Appropriate evidence-based roles of prognostic and predictive
biomarkers of known therapeutic targets in breast, colorectal, and non-small cell
lung cancers in adults are reviewed, with summary of evidence for use and recommendation. Current development in
biomarker studies is also discussed. Computerized literature searches of PubMed (National Library of Medicine), the Cochrane Collaboration Library, and commonly accepted US and international guidelines (American Society of Clinical Oncology, European Society for Medical Oncology, and National Comprehensive
Cancer Network) were performed from 2001 to 2012. Literature published before 2001 was noted for historical interest but not evaluated. Literature review was focused on available systematic reviews and meta-analyses of published predictive (associated with treatment response and/or efficacy) and prognostic (associated with disease outcome)

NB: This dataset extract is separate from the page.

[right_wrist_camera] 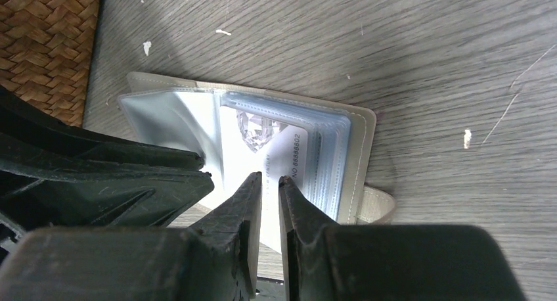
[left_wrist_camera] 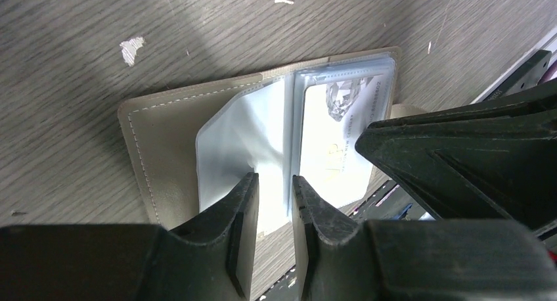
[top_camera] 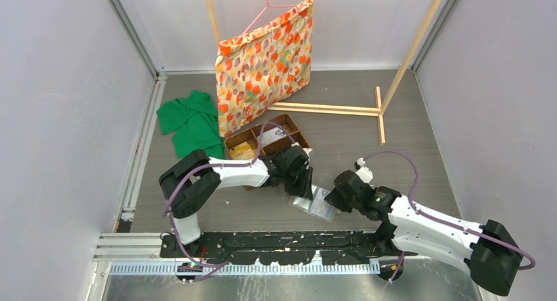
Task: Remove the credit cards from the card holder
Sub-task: Remove the credit card from the card holder.
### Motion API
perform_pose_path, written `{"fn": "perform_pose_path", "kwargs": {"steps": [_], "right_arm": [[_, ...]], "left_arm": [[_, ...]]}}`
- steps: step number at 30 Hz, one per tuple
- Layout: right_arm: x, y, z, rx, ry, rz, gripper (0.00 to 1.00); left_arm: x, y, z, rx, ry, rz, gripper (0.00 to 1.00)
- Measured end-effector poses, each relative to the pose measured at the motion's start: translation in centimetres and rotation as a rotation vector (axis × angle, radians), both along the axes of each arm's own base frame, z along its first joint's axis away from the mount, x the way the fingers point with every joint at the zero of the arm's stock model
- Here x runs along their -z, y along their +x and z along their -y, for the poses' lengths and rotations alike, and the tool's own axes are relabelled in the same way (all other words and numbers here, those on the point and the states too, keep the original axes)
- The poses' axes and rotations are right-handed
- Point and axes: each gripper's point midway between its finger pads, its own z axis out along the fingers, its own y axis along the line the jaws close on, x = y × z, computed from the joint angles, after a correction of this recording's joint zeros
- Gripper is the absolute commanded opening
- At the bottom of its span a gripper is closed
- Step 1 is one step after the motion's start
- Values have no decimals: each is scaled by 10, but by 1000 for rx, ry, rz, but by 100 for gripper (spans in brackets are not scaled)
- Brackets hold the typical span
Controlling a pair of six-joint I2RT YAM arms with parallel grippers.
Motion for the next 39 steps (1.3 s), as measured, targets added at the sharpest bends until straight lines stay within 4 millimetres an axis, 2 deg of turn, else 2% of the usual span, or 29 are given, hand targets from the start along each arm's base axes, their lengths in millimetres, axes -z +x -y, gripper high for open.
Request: {"fn": "perform_pose_path", "kwargs": {"steps": [7,15,28,32,35,36,39], "right_arm": [[-4,-3,3,20,40,19,21],[2,-8,9,36,54,12,20],[4,-2,-2,28,69,10,20],[4,-2,-2,28,69,10,20],[4,-2,-2,28,69,10,20],[4,-2,-2,28,69,10,21],[5,-2,-1,29,66,9,20]], "left_arm": [[1,-2,1,5,-14,-8,25],[0,-3,3,13,-26,-13,25],[1,-5,5,23,-36,-23,22],[2,-5,4,23,-33,-25,17],[3,-5,5,22,-33,-26,3],[3,-5,5,19,-33,-29,1],[3,-5,4,17,-37,-40,1]]}}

biomarkers of known therapeutic targets in colorectal, breast, and non-small cell
lung cancers. In general, significant health outcomes (e.g. predicted response to
therapy, overall survival, disease-free survival, quality of life, lesser toxicity, and cost-effectiveness) were used for making recommendations. Four
breast cancer biomarkers were evaluated, two of which (2D6 genotyping, Oncotype Dx) were considered emerging with insufficient evidence. Seven
colorectal cancer biomarkers were evaluated, five of which (EGFR gene expression, K-ras G13D gene mutation, B-raf V600E gene mutation,
dihydropyrimidine dehydrogenase deficiency, and UGT1A1 genotyping) were considered emerging. Seven
non-small cell lung cancer biomarkers were evaluated, five of which were emerging (EGFR gene expression, ERCC gene expression, RRM1 gene expression, K-ras gene mutation, and TS gene expression). Of all 18
biomarkers evaluated, the following showed evidence of clinical utility and were recommended for routine use in practice: ER/PR and HER2 for
breast cancer; K-ras gene mutation (except G13D gene mutation) for
colorectal cancer;
mismatch repair deficiency or
microsatellite instability for
colorectal cancer; and EGFR and EML4-ALK gene mutations for non-small cell lung. Not all recommendations for these
biomarkers were uniformly supported by all guidelines.